Records provided Start Marker

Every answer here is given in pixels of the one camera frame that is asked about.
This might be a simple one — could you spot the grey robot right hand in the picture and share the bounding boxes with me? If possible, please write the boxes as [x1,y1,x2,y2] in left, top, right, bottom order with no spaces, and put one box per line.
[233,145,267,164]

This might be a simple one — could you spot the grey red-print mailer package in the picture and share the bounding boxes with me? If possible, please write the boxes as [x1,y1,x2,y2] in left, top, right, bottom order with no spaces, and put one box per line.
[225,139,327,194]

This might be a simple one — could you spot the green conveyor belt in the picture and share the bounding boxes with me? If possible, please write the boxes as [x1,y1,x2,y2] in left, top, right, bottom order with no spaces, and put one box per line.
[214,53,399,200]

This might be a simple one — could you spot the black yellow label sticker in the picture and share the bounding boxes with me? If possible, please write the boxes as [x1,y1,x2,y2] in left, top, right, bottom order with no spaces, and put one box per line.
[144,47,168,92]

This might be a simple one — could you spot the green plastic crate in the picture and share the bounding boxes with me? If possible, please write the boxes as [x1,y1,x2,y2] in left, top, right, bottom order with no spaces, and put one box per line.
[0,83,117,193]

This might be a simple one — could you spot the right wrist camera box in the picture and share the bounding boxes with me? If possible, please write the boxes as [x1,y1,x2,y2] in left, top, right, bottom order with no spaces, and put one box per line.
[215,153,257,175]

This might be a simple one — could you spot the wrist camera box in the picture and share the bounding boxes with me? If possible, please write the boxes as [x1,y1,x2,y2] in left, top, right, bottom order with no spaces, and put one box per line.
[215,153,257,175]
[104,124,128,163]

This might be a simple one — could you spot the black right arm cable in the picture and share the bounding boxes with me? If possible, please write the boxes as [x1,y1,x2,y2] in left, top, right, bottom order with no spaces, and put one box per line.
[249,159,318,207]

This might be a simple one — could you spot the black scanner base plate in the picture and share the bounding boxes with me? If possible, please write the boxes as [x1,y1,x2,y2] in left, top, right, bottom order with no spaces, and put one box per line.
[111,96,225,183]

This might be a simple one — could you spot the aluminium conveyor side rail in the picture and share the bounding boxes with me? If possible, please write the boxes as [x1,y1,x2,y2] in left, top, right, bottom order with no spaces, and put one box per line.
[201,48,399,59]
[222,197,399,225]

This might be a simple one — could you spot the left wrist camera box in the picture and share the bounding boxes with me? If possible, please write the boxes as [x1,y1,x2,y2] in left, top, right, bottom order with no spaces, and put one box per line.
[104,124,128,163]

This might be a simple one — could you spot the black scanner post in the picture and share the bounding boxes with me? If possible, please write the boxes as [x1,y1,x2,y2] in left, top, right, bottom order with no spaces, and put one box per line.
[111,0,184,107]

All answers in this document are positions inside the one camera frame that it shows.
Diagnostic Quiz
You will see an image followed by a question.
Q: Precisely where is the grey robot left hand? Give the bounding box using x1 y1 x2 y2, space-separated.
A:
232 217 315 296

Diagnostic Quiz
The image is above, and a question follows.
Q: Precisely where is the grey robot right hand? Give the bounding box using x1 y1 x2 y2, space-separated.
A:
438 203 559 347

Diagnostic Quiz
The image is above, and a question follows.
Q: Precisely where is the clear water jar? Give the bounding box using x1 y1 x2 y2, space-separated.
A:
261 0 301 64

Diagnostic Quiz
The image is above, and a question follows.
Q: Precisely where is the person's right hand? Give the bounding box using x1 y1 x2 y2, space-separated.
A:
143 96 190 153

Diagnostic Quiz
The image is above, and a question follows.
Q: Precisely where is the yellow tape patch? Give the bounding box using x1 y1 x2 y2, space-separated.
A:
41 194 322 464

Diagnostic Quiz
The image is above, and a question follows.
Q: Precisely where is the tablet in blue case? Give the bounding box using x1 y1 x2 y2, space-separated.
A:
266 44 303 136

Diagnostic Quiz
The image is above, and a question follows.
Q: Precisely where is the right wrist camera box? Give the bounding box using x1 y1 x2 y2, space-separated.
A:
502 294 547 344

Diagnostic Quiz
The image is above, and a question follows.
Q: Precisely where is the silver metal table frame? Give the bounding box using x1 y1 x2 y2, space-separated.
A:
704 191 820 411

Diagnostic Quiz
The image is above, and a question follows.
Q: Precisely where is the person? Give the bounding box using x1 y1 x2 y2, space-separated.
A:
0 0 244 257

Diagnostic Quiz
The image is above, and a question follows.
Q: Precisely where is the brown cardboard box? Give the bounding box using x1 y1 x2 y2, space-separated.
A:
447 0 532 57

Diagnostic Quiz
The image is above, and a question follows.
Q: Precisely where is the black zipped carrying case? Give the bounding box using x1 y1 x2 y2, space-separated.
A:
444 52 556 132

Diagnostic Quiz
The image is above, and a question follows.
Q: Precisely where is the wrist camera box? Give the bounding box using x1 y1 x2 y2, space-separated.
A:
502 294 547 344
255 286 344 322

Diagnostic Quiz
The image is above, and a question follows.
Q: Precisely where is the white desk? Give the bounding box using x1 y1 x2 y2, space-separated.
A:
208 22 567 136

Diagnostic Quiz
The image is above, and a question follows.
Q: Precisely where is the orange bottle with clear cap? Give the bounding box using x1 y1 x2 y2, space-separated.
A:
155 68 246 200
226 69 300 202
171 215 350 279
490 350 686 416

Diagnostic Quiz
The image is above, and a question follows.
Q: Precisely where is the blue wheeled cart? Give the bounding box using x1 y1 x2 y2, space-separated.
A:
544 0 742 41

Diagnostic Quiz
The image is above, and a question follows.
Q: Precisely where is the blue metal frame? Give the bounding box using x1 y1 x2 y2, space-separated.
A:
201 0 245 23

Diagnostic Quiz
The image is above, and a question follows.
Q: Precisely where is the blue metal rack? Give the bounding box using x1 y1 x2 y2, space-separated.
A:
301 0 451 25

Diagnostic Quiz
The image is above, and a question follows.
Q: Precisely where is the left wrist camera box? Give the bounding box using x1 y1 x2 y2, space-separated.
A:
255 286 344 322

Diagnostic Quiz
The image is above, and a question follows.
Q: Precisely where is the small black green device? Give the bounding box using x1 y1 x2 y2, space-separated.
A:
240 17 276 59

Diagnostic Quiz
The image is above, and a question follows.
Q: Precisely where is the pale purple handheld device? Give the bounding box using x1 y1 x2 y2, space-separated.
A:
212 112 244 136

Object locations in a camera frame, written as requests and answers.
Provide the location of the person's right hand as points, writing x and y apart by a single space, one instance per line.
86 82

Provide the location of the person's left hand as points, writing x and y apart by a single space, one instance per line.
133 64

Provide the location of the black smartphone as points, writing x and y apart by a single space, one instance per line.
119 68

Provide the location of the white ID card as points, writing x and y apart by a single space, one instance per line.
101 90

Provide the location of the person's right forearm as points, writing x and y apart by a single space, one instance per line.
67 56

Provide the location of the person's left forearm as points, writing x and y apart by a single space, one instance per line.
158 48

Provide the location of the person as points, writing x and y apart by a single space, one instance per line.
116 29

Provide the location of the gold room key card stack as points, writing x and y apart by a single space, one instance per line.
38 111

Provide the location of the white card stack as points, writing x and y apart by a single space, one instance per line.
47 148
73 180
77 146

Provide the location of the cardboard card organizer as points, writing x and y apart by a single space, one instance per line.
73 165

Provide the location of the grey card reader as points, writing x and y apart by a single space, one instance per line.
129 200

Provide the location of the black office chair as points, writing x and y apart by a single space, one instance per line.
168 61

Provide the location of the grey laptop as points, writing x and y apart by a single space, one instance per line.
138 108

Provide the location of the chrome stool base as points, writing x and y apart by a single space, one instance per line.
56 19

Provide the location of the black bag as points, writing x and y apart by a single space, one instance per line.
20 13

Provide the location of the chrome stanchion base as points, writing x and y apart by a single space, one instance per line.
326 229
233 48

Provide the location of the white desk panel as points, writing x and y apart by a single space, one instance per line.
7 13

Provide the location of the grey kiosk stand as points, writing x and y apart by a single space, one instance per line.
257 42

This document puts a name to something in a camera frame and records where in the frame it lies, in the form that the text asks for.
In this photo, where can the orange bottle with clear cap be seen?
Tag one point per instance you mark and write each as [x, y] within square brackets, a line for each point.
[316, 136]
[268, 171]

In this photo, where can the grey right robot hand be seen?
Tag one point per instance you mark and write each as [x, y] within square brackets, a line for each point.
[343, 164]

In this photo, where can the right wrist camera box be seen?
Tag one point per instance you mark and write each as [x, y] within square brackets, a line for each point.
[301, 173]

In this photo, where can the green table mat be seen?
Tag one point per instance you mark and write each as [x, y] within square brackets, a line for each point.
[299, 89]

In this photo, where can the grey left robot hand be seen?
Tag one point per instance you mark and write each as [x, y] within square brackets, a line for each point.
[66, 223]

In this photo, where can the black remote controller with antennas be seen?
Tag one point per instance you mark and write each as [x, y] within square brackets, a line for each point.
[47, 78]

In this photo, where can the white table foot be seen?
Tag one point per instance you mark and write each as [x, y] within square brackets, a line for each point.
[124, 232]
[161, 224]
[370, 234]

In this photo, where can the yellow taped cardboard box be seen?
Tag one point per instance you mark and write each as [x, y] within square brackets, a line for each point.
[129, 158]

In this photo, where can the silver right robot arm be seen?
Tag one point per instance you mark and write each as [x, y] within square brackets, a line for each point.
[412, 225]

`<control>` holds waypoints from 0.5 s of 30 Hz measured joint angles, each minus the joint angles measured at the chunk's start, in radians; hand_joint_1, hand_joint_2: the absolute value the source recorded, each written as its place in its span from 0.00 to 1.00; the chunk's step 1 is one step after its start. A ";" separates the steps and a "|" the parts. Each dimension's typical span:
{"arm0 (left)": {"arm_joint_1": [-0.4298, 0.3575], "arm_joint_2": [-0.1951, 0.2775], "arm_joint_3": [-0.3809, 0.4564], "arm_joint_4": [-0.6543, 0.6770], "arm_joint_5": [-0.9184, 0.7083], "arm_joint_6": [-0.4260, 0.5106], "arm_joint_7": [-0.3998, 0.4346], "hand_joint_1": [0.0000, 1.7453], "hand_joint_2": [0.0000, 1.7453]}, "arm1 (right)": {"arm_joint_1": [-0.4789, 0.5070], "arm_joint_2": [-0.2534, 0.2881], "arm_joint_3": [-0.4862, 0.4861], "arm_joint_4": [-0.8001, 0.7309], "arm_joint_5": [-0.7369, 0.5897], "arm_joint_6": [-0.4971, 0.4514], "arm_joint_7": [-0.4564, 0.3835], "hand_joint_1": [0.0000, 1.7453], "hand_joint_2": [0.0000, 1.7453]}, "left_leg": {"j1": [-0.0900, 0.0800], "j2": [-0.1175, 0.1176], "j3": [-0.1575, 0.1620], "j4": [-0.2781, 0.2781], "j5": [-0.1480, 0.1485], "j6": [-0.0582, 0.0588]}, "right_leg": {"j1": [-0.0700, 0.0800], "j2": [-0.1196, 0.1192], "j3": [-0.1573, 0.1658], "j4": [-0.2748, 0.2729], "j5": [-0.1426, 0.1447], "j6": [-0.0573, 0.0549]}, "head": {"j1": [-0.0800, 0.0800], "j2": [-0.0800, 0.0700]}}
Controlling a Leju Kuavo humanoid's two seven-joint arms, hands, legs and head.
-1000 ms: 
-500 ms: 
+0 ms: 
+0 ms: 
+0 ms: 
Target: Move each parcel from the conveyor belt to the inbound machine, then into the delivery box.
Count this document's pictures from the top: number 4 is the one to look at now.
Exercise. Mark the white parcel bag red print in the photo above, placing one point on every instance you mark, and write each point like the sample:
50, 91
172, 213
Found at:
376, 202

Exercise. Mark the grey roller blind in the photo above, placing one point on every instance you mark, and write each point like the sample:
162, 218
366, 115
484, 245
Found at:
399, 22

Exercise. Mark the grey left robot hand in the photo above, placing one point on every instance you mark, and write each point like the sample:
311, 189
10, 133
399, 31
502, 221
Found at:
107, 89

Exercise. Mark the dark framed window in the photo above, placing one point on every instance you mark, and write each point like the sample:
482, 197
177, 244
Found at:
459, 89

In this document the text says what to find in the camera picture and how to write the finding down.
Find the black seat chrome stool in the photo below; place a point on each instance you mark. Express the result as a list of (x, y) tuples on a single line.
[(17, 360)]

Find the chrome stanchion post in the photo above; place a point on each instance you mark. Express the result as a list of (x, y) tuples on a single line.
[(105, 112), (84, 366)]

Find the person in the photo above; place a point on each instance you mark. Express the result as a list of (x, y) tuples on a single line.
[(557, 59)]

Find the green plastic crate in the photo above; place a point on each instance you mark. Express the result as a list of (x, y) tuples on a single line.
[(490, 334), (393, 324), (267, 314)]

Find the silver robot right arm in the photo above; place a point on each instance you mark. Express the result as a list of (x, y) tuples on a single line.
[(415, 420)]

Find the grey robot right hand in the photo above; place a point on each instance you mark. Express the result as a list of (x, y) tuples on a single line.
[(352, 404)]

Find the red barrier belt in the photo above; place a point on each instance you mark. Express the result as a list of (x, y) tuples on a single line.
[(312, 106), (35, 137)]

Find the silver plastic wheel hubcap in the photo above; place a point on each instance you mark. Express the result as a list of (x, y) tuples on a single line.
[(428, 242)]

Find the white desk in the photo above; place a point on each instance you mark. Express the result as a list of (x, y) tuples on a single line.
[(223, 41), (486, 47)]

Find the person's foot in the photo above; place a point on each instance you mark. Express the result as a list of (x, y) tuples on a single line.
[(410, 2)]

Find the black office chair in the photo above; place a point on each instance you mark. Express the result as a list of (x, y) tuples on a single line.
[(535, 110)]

Records provided End Marker

* Your instructions
Print exactly the lines above from the one with "In this photo, where can the right" to the one with "In this photo, where can the grey left", including both.

* Answer to this task
In this photo, where can the right wrist camera box be seen?
Tag one point per instance you mark and write each as [x, y] within square brackets, a line for each point.
[301, 173]

In this photo, where can the green table mat be seen?
Tag one point per instance you mark and write each as [x, y] within square brackets, a line for each point.
[299, 89]

In this photo, where can the grey left robot hand be seen?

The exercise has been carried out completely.